Finance

10 things you need to know before the opening bell (SPY, SPX, QQQ, DIA, TSLA, BP, DAL, BA)

Here is what you need to know.

Dow 20,000 is in the crosshairs. The Dow Jones Industrial Average booked a fractional gain on Tuesday, finishing at 19,945.04. The index is set to open higher by 0.1% near 19,971.

Bitcoin is up again. The cryptocurrency is up about 3% at $958, and trading at its best level since November 2013. Bitcoin has gained $135, or 16.4%, over the past week.

Toshiba crashes after warning of a multi-billion dollar writedown. Shares of the chips-to-construction group tumbled 20% on Wednesday after the company warned it might need to take a larger than expected writedown on its acquisition of Chicago Bridge & Iron.

Delta cancels an order from Boeing. Delta Air Lines has canceled an order for 18 Boeing widebody 787 Dreamliner jets, with a list price of $4 billion, that was inherited from its takeover of Northwest Airlines, the Seattle Times says.

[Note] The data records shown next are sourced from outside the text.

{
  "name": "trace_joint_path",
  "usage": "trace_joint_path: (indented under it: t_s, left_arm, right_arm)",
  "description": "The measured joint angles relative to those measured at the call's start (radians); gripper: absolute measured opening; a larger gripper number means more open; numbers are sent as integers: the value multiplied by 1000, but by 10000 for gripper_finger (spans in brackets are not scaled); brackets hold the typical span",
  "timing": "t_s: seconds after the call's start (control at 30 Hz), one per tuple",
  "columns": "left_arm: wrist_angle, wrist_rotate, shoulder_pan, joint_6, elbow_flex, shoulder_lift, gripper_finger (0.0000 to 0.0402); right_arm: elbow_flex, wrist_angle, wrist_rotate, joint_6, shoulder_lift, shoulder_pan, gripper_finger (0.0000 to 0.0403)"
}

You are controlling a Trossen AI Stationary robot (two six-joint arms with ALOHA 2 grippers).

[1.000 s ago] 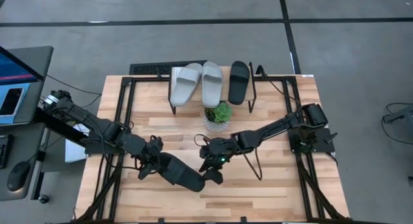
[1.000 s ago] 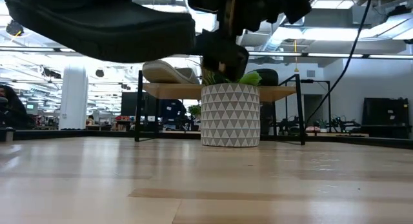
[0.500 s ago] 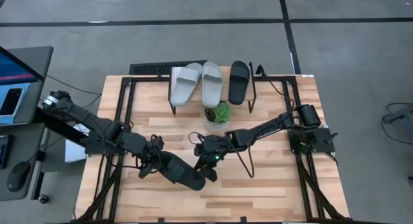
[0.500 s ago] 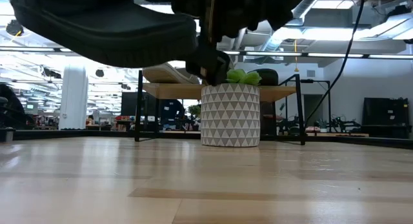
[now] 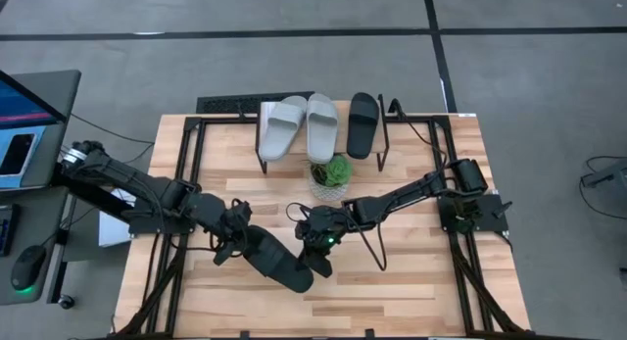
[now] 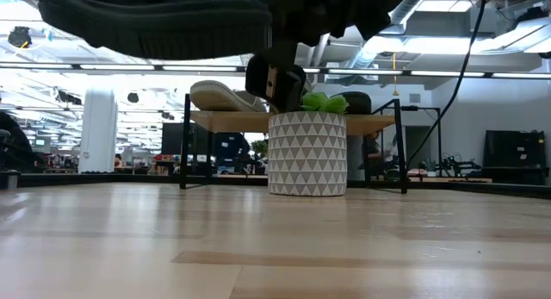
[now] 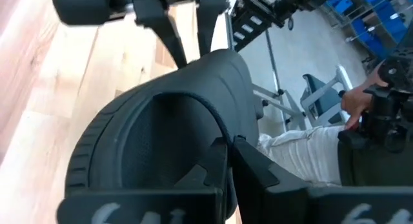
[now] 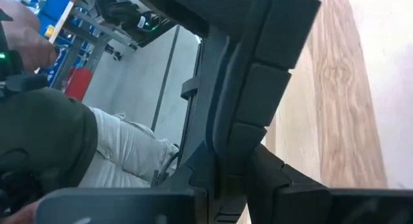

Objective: Pick and place slides into the shelf
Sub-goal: Put the black slide on the shelf

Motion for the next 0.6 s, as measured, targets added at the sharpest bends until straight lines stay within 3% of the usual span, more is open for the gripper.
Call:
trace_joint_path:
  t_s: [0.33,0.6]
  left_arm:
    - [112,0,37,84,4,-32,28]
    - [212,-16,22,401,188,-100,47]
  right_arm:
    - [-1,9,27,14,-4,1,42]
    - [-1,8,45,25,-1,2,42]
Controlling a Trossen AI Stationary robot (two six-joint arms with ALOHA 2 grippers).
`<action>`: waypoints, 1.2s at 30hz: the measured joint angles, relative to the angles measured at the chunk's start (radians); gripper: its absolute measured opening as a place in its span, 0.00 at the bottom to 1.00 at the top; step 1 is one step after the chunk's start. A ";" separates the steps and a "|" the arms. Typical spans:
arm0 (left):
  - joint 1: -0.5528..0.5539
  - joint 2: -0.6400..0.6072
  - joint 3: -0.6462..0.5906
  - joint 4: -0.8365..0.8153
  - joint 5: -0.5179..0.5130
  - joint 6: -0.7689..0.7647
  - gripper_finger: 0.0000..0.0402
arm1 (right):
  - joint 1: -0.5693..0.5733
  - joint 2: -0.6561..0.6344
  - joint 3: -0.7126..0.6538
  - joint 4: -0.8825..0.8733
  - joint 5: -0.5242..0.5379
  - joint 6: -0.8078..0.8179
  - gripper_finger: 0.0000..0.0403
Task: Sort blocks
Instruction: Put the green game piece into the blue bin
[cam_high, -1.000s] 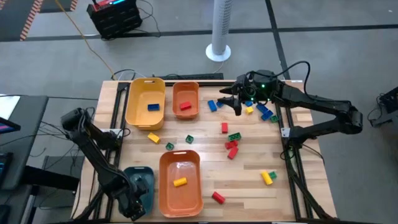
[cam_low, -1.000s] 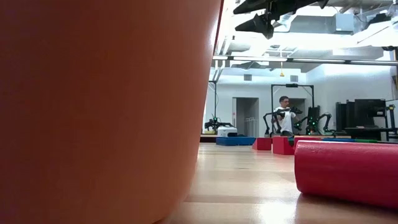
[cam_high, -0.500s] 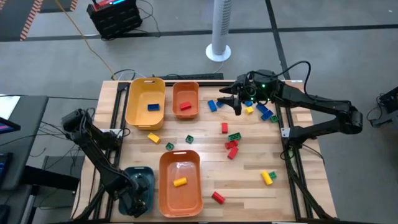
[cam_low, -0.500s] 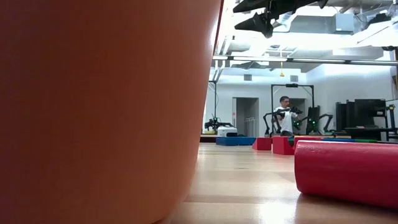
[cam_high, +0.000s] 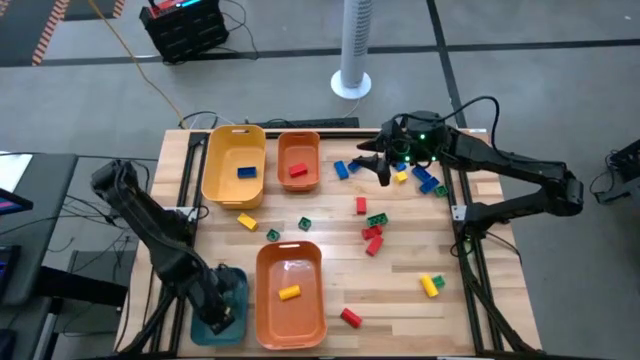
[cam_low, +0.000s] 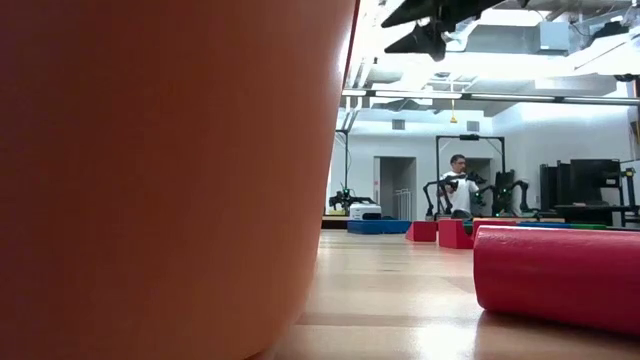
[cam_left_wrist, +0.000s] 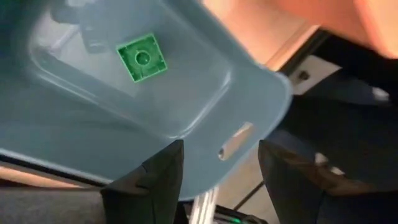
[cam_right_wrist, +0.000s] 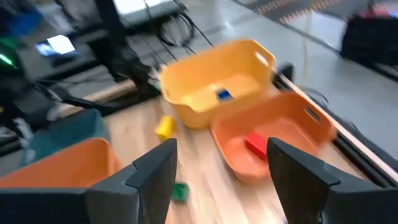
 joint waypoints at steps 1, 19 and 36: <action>0.014 -0.026 0.000 -0.008 -0.007 0.006 0.50 | -0.018 0.000 0.002 -0.026 0.002 0.012 0.65; 0.488 -0.343 0.000 0.000 -0.345 0.378 0.50 | 0.047 0.158 -0.056 -0.347 0.013 0.044 0.65; 0.842 -0.277 0.000 0.072 -0.120 0.788 0.50 | 0.240 0.338 -0.057 -0.136 -0.050 0.070 0.65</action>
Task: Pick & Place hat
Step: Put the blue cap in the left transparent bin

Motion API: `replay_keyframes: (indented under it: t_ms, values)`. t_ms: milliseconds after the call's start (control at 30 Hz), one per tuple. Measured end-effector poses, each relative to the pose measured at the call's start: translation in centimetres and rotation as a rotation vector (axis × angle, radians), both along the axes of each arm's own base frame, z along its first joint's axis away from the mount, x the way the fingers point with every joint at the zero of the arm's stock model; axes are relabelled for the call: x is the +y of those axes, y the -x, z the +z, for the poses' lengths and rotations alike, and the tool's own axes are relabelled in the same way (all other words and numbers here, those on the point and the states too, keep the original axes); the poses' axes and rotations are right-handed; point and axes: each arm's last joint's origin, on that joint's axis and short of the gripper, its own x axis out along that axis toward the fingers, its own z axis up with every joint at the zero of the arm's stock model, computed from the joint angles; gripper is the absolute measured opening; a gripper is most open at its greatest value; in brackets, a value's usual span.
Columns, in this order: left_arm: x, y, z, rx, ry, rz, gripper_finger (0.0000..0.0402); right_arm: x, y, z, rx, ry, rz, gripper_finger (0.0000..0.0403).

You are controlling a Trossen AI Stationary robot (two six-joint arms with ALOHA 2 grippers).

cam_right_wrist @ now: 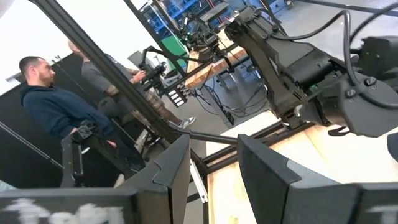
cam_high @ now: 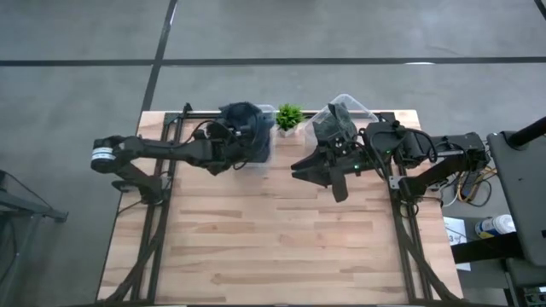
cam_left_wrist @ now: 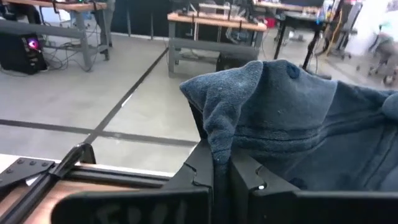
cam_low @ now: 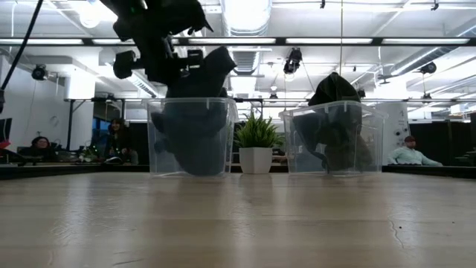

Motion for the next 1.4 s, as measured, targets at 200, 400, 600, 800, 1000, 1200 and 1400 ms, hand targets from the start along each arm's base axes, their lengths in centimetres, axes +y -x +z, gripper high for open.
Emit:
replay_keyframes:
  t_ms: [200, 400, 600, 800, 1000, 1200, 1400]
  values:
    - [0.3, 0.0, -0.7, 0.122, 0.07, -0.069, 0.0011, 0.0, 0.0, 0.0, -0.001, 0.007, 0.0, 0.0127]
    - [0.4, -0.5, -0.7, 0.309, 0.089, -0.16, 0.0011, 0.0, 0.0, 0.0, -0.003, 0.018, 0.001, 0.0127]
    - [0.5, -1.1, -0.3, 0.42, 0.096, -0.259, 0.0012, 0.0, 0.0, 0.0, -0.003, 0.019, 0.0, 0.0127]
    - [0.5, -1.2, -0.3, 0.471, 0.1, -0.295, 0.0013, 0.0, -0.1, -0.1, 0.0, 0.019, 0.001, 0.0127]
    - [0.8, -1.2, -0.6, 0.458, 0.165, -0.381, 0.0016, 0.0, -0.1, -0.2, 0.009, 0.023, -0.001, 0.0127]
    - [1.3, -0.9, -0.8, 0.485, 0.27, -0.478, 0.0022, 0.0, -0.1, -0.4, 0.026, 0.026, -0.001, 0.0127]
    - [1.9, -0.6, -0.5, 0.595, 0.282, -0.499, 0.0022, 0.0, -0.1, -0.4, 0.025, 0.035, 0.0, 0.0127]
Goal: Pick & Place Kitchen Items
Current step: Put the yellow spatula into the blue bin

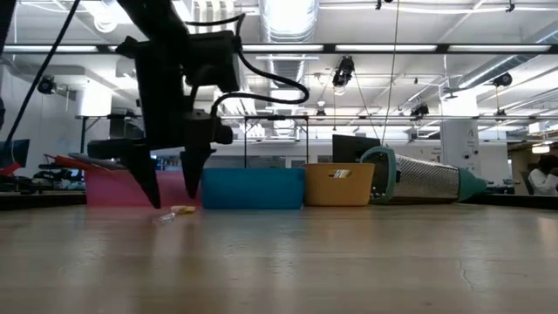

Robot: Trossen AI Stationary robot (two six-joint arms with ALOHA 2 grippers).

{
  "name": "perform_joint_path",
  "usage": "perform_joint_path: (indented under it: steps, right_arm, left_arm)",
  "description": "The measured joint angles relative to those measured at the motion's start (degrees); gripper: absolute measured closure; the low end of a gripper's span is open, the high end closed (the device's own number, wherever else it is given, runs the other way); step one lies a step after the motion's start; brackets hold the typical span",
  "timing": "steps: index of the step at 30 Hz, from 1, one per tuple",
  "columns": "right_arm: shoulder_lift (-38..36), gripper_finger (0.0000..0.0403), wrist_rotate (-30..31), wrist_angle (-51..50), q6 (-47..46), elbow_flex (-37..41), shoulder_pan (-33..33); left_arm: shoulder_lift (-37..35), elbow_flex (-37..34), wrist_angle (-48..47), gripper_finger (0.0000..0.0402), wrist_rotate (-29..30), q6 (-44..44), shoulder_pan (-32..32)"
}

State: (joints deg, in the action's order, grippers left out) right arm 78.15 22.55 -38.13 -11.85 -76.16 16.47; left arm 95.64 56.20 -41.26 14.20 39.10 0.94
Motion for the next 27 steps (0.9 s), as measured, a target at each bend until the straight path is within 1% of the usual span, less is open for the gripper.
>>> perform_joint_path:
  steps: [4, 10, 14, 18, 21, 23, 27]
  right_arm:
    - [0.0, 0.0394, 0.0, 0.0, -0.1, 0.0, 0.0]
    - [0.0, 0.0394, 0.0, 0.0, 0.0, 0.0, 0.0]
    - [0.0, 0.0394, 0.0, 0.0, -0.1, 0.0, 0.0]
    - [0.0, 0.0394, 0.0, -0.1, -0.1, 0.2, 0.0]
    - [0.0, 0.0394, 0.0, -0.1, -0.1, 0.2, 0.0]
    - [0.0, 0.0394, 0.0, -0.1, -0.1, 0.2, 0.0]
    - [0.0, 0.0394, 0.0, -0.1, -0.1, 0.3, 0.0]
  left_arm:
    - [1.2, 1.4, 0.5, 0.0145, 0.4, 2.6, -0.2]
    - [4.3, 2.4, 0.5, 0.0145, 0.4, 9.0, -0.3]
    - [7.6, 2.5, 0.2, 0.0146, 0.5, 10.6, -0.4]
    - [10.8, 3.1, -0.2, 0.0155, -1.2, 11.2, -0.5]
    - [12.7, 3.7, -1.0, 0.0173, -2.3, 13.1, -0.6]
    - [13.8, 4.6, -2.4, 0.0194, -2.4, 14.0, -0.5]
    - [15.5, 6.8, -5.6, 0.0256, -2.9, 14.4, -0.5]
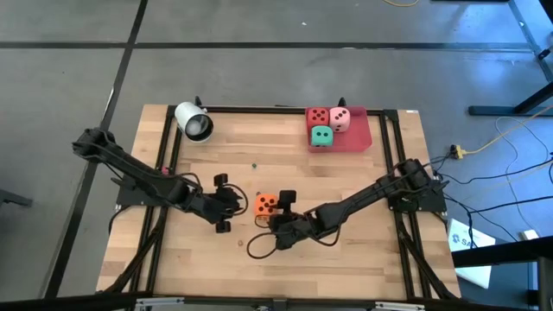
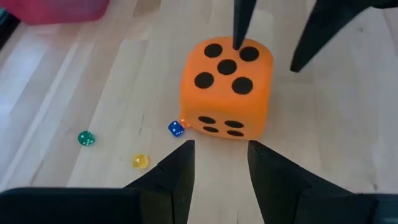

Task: Pick & Place Dice
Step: Put the large orange dice into the red bin

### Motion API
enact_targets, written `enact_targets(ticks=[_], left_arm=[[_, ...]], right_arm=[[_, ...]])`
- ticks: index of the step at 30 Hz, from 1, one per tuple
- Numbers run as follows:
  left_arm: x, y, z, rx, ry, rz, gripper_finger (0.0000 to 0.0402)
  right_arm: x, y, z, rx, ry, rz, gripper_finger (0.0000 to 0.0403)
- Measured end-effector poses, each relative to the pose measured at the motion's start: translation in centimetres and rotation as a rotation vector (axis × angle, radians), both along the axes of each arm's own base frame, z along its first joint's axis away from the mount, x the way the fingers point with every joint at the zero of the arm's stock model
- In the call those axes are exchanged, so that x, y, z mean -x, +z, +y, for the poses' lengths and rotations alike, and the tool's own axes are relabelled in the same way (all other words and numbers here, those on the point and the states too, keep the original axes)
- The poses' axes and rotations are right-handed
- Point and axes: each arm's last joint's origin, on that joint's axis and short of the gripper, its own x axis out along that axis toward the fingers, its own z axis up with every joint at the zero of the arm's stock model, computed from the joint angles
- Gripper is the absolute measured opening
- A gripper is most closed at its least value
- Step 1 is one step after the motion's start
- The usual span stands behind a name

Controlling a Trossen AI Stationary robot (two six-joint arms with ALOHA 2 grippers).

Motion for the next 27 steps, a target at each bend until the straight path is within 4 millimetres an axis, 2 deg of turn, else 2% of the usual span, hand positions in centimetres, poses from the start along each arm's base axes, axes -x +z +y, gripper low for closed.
enact_targets(ticks=[8, 13, 19, 27], left_arm=[[-2.4, -2.9, 0.6, -0.008, -0.021, 0.104, 0.0143], [-4.3, -4.3, 0.7, 0.025, -0.091, 0.086, 0.0143], [-5.8, -5.1, 0.9, 0.04, -0.135, 0.029, 0.0143], [-6.3, -5.0, 1.3, 0.032, -0.152, -0.003, 0.0143]], right_arm=[[0.2, -0.3, -0.1, -0.007, 0.001, 0.039, 0.0259], [0.3, -0.4, 0.0, -0.022, -0.007, 0.035, 0.0259], [0.6, -0.5, 0.1, -0.016, -0.022, 0.055, 0.0259], [1.1, -0.7, 0.4, 0.001, -0.028, 0.087, 0.0259]])
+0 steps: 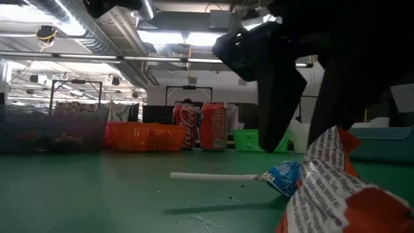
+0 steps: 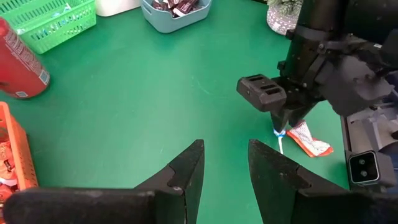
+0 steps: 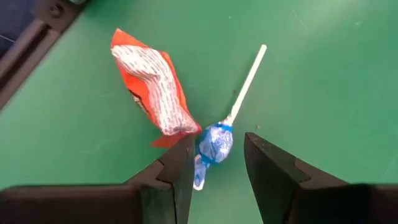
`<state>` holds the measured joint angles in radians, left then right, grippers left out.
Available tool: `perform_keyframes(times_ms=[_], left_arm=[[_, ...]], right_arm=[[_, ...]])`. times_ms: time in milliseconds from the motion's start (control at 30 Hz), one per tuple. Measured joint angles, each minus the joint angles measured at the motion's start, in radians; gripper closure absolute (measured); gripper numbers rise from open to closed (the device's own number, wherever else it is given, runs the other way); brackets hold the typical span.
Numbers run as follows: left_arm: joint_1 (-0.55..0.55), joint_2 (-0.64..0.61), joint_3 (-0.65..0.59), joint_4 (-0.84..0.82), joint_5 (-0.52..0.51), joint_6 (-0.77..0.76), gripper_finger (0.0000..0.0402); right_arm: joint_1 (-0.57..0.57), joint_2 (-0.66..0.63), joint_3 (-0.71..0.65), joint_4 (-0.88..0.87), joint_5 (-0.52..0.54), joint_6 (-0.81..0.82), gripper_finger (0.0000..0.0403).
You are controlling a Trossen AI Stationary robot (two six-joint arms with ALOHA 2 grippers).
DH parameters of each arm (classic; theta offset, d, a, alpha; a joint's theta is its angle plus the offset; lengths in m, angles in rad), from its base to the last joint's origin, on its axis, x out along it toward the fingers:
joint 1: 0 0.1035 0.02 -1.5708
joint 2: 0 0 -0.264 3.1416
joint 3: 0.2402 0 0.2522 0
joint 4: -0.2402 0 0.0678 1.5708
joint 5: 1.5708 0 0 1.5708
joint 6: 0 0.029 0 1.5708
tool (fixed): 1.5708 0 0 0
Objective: Sort candy
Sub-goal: Put the blue candy into the green bin
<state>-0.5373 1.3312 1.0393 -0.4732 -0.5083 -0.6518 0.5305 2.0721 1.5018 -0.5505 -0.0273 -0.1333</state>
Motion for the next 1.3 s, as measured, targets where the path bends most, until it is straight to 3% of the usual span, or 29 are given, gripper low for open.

BP is buying gas stations in Australia. The London-based oil giant has agreed to pay $1.3 billion for Woolworths’ 527 retail fuel outlets in Australia, according to Bloomberg.

Qualcomm got hit with an $854 million fine by South Korea. The Korea Fair Trade Commission, South Korea’s antitrust regulator, has ruled that Qualcomm hindered competition as a result of its business practices of patent licensing and smartphone modem chip sales, Reuters reports.

Panasonic is investing in a Tesla production facility. Panasonic will invest $256 million in a Tesla production facility that makes photovoltaic (PV) cells and modules, Reuters reports.

CEO pay is rising in the UK, but “economic profit” isn’t. A report released by the CFA Institute showed CEO pay in the UK has climbed 82% in the last 13 years, but the average company generated less than a 1% return for investors.

Stock markets around the world are up. Hong Kong’s Hang Seng (+0.8%) paced the gains overnight and Britain’s FTSE (+0.4%) leads in Europe.

US economic data trickles out. Pending home sales will be released at 10 a.m. ET. The US 10-year yield is unchanged at 2.56%.